(TASK GOAL): Go through the following data and transcribe exactly the stretch of lines from the one holding "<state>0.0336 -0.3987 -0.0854" to the one holding "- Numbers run", both included.

-- Opening Marker --

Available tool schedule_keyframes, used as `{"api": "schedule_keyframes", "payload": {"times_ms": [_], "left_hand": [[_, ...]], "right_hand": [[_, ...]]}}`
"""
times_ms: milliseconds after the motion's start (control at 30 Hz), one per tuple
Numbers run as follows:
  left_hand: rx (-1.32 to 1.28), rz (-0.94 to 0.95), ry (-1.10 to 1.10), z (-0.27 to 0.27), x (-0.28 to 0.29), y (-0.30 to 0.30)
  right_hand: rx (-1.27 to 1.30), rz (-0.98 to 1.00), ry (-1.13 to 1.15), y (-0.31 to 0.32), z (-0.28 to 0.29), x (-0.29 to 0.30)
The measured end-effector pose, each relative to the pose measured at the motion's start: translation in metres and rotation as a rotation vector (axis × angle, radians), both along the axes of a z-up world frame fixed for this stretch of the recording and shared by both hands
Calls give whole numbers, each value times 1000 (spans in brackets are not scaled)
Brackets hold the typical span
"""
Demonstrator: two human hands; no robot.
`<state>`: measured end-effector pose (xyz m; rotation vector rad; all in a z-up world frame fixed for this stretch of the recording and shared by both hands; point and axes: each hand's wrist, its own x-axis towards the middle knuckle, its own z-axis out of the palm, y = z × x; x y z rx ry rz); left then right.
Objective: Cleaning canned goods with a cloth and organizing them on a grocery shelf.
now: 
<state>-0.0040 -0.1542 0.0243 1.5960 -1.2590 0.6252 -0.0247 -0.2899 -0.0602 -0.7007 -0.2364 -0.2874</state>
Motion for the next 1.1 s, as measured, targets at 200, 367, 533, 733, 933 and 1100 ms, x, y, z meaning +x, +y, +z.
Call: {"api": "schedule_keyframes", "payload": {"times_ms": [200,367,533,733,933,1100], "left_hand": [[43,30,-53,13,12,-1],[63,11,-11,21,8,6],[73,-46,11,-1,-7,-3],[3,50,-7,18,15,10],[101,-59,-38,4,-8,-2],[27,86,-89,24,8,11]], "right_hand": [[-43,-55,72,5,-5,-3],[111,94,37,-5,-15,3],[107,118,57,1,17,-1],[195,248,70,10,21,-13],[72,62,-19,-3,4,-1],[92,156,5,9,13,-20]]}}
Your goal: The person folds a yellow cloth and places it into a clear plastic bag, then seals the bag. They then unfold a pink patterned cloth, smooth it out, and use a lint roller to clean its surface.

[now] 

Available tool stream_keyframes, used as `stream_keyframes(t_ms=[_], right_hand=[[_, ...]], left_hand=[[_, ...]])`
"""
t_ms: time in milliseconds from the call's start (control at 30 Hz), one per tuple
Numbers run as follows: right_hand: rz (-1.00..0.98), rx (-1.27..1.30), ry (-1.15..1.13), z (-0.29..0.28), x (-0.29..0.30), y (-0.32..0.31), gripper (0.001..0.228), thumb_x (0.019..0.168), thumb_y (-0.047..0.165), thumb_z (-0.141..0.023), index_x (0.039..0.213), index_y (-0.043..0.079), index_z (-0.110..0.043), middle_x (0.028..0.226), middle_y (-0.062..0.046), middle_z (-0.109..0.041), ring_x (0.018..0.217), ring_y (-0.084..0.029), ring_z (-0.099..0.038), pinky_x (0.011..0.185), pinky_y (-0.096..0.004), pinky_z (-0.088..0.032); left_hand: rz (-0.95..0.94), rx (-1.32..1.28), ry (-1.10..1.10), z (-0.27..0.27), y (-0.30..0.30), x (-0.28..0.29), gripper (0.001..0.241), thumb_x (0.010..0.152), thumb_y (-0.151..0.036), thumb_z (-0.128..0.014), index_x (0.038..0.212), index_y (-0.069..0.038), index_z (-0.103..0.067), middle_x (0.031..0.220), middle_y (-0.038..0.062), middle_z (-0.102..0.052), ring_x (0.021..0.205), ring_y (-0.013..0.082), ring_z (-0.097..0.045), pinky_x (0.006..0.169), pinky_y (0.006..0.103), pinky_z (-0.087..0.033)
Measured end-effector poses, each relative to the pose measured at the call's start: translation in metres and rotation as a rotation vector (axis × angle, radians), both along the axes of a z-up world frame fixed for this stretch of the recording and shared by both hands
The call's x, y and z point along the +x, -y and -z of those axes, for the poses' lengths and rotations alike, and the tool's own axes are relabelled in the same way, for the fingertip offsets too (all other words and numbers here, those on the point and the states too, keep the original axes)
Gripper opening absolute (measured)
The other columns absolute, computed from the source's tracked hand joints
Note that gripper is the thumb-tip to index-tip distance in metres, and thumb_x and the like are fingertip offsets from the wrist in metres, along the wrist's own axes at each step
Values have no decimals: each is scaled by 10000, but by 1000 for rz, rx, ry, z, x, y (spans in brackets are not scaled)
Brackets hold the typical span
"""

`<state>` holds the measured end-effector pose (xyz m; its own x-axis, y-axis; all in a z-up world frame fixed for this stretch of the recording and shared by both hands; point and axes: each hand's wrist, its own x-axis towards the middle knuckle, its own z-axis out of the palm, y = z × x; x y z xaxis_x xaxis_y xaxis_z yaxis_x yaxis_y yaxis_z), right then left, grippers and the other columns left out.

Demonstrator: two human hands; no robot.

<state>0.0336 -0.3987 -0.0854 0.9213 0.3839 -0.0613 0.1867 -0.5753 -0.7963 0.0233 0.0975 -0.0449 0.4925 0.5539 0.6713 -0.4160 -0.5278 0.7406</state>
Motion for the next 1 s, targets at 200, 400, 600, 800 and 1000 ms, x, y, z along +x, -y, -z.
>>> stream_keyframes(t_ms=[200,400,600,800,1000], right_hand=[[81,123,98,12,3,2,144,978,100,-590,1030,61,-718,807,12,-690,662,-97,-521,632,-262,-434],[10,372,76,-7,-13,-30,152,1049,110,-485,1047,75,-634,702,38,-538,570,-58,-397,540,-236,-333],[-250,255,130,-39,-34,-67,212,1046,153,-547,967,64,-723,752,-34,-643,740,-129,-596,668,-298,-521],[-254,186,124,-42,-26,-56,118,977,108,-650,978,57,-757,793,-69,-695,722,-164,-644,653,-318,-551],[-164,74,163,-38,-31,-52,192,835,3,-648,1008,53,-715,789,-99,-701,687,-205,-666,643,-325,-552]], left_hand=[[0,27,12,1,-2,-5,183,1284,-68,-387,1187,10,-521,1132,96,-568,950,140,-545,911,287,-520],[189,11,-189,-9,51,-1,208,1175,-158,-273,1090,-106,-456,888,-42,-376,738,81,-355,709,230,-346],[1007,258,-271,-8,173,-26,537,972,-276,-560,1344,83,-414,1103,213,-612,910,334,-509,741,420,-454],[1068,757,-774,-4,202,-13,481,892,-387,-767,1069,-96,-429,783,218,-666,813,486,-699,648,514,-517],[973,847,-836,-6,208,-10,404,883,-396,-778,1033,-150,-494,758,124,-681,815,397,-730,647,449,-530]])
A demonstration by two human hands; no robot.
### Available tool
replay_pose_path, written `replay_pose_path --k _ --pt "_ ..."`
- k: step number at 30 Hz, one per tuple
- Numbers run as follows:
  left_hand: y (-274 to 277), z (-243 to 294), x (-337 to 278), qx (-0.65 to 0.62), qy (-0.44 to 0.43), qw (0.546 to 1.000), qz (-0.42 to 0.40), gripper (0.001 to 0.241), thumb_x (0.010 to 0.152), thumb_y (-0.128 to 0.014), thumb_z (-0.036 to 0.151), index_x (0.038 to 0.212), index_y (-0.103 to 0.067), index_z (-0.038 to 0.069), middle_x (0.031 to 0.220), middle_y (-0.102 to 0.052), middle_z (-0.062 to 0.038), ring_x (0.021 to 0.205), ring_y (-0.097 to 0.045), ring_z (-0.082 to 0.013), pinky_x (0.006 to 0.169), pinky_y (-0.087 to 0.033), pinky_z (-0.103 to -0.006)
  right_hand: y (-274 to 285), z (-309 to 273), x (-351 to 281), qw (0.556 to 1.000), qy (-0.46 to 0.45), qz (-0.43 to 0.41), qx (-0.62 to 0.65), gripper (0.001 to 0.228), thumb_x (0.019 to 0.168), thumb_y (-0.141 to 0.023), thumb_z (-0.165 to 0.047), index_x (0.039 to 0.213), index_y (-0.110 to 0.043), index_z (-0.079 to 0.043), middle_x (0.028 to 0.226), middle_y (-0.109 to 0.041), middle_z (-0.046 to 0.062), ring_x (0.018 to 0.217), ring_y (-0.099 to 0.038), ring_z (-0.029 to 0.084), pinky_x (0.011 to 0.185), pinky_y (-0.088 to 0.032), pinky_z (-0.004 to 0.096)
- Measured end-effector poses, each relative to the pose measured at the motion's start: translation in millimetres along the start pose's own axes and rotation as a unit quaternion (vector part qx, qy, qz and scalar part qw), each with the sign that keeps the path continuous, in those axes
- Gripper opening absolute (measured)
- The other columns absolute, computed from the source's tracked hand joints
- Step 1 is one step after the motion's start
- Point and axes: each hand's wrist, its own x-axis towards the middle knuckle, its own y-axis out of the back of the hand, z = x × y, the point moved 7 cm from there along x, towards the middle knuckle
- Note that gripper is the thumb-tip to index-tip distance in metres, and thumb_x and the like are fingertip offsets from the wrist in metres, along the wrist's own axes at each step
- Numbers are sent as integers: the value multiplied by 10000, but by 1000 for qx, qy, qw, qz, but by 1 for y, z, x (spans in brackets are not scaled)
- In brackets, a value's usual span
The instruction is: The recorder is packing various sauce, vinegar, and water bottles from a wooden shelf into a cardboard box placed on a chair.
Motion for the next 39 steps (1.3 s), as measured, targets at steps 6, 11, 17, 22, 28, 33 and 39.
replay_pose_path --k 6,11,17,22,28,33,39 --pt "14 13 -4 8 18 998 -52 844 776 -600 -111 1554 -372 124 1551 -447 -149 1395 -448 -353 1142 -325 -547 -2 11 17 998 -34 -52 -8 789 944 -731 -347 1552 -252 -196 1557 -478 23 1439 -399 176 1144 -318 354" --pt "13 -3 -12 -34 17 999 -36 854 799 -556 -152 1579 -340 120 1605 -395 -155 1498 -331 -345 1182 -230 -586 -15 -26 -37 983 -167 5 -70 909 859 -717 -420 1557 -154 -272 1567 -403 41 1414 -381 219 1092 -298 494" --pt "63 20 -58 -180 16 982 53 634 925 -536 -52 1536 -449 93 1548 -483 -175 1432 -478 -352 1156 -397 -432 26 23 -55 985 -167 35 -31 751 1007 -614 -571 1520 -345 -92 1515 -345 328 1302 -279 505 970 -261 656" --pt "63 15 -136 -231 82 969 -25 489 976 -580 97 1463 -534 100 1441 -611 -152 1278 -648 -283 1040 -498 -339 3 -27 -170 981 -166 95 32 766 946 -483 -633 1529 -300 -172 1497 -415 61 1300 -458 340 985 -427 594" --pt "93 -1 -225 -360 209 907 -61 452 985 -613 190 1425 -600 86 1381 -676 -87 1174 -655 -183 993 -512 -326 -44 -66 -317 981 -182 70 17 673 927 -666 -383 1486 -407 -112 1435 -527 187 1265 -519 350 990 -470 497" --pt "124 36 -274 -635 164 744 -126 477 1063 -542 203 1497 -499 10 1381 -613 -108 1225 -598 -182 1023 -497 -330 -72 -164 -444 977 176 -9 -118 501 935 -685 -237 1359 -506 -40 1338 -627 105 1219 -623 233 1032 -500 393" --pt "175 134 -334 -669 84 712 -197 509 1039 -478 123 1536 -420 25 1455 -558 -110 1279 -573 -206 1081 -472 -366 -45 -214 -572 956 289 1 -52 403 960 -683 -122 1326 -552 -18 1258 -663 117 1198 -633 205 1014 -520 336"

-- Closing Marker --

(SOLUTION FOR THIS EXERCISE):
<state>0.0336 -0.3987 -0.0854 0.9213 0.3839 -0.0613 0.1867 -0.5753 -0.7963 0.0233 0.0975 -0.0449 0.4925 0.5539 0.6713 -0.4160 -0.5278 0.7406</state>
Motion for the next 1 s, targets at 200, 400, 600, 800 and 1000 ms, x, y, z along +x, -y, -z.
>>> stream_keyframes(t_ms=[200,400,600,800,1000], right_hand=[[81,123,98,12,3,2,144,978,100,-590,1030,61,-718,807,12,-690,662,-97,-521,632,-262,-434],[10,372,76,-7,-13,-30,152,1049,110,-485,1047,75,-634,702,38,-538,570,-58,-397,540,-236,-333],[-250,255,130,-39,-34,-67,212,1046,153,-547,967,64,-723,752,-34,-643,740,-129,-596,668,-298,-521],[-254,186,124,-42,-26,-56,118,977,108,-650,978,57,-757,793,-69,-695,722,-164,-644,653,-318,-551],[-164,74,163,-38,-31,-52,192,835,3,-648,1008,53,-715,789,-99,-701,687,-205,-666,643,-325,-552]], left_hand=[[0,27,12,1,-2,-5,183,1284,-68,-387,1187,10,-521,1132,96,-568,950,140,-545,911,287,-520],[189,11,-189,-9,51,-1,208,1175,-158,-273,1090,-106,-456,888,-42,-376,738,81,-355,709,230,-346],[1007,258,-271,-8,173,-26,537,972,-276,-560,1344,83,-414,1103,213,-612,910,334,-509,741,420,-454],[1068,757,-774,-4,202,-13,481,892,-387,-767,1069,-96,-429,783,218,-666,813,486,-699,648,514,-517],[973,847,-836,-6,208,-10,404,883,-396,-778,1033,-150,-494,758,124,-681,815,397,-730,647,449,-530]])
A demonstration by two human hands; no robot.
### Available tool
replay_pose_path, written `replay_pose_path --k _ --pt "_ ..."`
- k: step number at 30 Hz, one per tuple
- Numbers run as follows:

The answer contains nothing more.